Although the relief granted where abuse of process is found is almost invariably a stay, I do not presently see why, if relief were otherwise regarded as appropriate, this Court could not issue an injunction, directed to the respondents. Two problems arise in the present case. One is that with which I have already dealt, namely that there should first be consideration and determination by the learned magistrate. The other is that I believe that any issue arising should be dealt with by the State Supreme Court. The question is not one confined to federal matters, and is one with which that Court, in recent times, has dealt with on a number of occasions. The magistrates' court is in the same hierarchy of courts, and is subject in the ordinary way to the supervisory jurisdiction of the Supreme Court. That Court has the remedy of declaration, and this allows a flow of the committal proceedings free from repeated recourse to this Court. There is no question of a peculiarly federal nature.

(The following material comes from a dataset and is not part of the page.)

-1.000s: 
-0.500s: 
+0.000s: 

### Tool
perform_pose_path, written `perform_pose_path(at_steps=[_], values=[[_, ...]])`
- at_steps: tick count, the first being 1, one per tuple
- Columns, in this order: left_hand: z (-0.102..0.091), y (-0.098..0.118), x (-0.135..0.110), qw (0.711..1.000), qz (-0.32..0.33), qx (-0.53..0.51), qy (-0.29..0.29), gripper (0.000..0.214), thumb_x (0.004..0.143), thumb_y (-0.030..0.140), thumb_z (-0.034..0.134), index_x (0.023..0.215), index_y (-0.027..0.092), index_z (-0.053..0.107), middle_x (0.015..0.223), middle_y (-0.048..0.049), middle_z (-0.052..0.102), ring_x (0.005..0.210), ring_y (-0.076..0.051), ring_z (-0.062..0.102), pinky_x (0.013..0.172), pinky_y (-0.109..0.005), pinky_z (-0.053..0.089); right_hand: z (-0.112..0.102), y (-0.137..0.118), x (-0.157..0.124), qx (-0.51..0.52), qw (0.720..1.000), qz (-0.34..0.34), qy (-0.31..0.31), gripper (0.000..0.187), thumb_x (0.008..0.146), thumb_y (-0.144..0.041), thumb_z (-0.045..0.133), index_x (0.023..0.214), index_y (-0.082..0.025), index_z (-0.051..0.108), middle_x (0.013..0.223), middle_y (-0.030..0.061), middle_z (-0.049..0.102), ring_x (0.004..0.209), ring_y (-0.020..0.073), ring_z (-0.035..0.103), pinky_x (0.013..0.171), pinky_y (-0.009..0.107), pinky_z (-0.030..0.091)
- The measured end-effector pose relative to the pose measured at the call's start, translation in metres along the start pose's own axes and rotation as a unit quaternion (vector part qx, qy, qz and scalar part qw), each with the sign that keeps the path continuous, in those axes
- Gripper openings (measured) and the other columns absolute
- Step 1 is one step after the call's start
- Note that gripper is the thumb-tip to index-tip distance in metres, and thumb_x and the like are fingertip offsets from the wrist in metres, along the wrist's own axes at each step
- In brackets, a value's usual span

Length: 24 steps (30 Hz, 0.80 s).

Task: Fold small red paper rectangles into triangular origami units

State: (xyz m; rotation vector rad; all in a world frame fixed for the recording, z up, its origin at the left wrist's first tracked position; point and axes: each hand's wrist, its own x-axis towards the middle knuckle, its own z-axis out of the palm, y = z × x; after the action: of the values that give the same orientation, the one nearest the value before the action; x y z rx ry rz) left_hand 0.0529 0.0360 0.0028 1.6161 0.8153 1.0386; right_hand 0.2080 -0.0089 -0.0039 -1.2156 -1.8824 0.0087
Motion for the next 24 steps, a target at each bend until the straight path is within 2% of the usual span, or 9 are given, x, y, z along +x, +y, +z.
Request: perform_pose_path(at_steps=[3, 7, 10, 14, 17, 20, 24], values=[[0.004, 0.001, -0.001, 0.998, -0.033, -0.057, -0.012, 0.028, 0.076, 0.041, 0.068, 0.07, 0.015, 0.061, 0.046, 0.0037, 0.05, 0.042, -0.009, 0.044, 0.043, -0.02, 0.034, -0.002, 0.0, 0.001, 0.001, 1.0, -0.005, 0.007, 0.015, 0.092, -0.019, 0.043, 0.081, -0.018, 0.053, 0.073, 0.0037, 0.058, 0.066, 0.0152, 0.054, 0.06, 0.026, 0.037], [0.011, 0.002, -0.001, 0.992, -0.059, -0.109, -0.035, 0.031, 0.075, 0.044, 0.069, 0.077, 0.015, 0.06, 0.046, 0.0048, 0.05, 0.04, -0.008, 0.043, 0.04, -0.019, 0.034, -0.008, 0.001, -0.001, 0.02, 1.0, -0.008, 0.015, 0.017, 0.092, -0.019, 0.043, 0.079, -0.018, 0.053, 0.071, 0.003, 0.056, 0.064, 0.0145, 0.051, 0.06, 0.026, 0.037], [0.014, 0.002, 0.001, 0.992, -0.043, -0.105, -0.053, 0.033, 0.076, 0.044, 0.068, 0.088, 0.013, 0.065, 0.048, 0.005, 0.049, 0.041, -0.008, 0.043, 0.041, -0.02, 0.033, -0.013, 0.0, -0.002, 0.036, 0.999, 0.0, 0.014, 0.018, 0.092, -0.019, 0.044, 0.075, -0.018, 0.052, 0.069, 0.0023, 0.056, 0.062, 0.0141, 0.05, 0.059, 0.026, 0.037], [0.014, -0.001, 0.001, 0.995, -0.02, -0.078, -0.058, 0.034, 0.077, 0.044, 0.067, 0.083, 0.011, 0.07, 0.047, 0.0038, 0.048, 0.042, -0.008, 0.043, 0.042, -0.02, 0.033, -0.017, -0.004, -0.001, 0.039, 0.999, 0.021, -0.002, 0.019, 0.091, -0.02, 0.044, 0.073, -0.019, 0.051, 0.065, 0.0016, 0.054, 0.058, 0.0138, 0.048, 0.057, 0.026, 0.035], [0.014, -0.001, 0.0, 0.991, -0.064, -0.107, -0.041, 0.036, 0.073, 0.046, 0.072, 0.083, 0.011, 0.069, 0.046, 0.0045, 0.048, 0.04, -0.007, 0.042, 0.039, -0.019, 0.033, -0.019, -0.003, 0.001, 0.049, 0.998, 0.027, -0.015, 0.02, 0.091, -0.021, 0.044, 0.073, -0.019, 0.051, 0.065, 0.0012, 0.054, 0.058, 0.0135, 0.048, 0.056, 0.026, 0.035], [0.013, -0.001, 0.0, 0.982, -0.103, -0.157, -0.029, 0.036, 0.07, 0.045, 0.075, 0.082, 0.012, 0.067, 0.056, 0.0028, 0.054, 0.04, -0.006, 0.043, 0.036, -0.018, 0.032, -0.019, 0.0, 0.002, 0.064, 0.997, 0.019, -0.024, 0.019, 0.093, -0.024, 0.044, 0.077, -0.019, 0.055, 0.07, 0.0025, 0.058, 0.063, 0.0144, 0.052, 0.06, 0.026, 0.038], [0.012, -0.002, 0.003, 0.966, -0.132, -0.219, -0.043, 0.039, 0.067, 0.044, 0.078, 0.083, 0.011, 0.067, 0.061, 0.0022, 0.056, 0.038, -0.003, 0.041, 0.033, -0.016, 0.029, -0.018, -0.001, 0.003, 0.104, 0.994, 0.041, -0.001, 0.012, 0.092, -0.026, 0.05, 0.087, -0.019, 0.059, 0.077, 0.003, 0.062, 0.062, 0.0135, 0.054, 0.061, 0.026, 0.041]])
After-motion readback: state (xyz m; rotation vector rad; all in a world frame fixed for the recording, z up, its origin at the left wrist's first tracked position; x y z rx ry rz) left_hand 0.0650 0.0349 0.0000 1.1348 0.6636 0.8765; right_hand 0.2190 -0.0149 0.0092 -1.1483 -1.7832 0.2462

It is argued that the inclusion in the Second Schedule of the Judicial Review Act, which sets out the decisions to which sec. 13 is inapplicable, of ``decisions in connection with the investigation or prosecution of persons...'' (e) indicates that decisions to prosecute are subject to sec. 5 and 6. I think that this is at best an unsure guide, but a decision in connection with the prosecution of a person can readily include a decision other than one which is disclosed by the actual institution of proceedings. In view of the fact that the rule to which I have referred is well-established, I would not regard it as being set at nought by reason of the language mentioned. That rule relates of course to the exercise of the discretion to prosecute, and it would cause confusion and disarray in the criminal process if review of that discretion were opened for review. If sec. 5 and 6 were regarded as applicable, this Court could become involved in an endless survey of the motives and knowledge of prosecutors. On the other hand, closely related aspects may be examinable, such as lack of power, unlawful procedure and particular statutory requirements.
I would exercise my discretion against granting relief, even if a case were made out.
I am of the opinion that the application should be dismissed, and I order accordingly.